#### [Exercise directions]
What follows is a set of records; copy all of it exactly.

─── Data for this exercise

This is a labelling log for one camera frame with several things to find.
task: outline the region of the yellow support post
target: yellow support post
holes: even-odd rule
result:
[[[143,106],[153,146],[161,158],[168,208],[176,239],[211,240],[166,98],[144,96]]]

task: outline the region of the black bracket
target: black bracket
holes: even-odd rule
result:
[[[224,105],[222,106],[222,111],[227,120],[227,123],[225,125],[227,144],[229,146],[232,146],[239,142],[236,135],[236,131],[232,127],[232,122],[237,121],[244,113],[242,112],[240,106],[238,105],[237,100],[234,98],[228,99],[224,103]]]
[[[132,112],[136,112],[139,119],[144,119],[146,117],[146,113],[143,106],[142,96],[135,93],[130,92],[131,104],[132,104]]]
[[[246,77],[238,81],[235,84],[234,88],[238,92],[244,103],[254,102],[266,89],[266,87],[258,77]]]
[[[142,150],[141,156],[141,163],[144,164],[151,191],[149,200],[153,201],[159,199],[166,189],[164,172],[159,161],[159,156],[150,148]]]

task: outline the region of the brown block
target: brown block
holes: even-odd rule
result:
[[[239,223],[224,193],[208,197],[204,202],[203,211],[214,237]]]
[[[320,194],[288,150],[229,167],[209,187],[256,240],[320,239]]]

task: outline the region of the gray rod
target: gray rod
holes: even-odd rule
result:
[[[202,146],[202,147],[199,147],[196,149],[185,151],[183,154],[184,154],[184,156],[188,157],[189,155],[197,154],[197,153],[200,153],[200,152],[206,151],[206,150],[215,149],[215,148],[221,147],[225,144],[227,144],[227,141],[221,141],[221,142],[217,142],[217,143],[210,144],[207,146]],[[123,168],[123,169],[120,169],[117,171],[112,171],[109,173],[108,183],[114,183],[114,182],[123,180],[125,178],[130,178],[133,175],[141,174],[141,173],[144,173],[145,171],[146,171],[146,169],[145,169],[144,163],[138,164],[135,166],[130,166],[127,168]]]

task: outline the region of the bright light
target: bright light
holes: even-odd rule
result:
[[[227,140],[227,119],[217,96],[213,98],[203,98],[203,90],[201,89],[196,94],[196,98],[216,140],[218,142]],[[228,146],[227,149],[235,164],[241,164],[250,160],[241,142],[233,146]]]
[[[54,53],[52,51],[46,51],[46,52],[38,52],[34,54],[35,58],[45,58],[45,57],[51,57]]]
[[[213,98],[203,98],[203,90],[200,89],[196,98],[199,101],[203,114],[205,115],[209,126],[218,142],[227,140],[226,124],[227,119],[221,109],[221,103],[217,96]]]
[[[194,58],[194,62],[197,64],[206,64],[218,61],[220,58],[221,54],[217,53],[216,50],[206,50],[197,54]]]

──────

#### [Solved problem]
This is a labelling log for one camera frame with several things to find.
task: outline the region of the yellow support post
target: yellow support post
holes: even-odd rule
result:
[[[143,106],[153,146],[161,158],[168,208],[176,239],[211,240],[166,98],[144,96]]]

task: outline the region of the black bracket
target: black bracket
holes: even-odd rule
result:
[[[224,105],[222,106],[222,111],[227,120],[227,123],[225,125],[227,144],[229,146],[232,146],[239,142],[236,135],[236,131],[232,127],[232,122],[237,121],[244,113],[242,112],[240,106],[238,105],[237,100],[234,98],[228,99],[224,103]]]
[[[132,112],[136,112],[139,119],[144,119],[146,117],[146,113],[143,106],[142,96],[135,93],[130,92],[131,104],[132,104]]]
[[[246,77],[238,81],[235,84],[234,88],[238,92],[244,103],[254,102],[266,89],[266,87],[258,77]]]
[[[142,150],[141,156],[141,163],[144,164],[151,191],[149,200],[153,201],[159,199],[166,189],[164,172],[159,161],[159,156],[150,148]]]

task: outline the region of the brown block
target: brown block
holes: even-odd rule
result:
[[[239,223],[224,193],[208,197],[204,202],[203,211],[214,237]]]
[[[320,194],[288,150],[229,167],[209,187],[256,240],[320,239]]]

task: outline the region of the gray rod
target: gray rod
holes: even-odd rule
result:
[[[202,146],[202,147],[199,147],[196,149],[185,151],[183,154],[184,154],[184,156],[188,157],[189,155],[197,154],[197,153],[200,153],[200,152],[206,151],[206,150],[215,149],[215,148],[221,147],[225,144],[227,144],[227,141],[221,141],[221,142],[217,142],[217,143],[210,144],[207,146]],[[123,168],[123,169],[120,169],[117,171],[112,171],[109,173],[108,183],[114,183],[114,182],[123,180],[125,178],[130,178],[133,175],[141,174],[141,173],[144,173],[145,171],[146,171],[146,169],[145,169],[144,163],[138,164],[135,166],[130,166],[127,168]]]

task: outline the region of the bright light
target: bright light
holes: even-odd rule
result:
[[[227,140],[227,119],[217,96],[213,98],[203,98],[203,90],[201,89],[196,94],[196,98],[216,140],[218,142]],[[228,146],[227,149],[235,164],[241,164],[250,160],[241,142],[233,146]]]
[[[54,53],[52,51],[46,51],[46,52],[38,52],[34,54],[35,58],[45,58],[45,57],[51,57]]]
[[[213,98],[203,98],[203,90],[200,89],[196,98],[199,101],[203,114],[205,115],[209,126],[218,142],[227,140],[226,124],[227,119],[221,109],[221,103],[217,96]]]
[[[194,58],[194,62],[197,64],[206,64],[218,61],[220,58],[221,54],[217,53],[216,50],[206,50],[197,54]]]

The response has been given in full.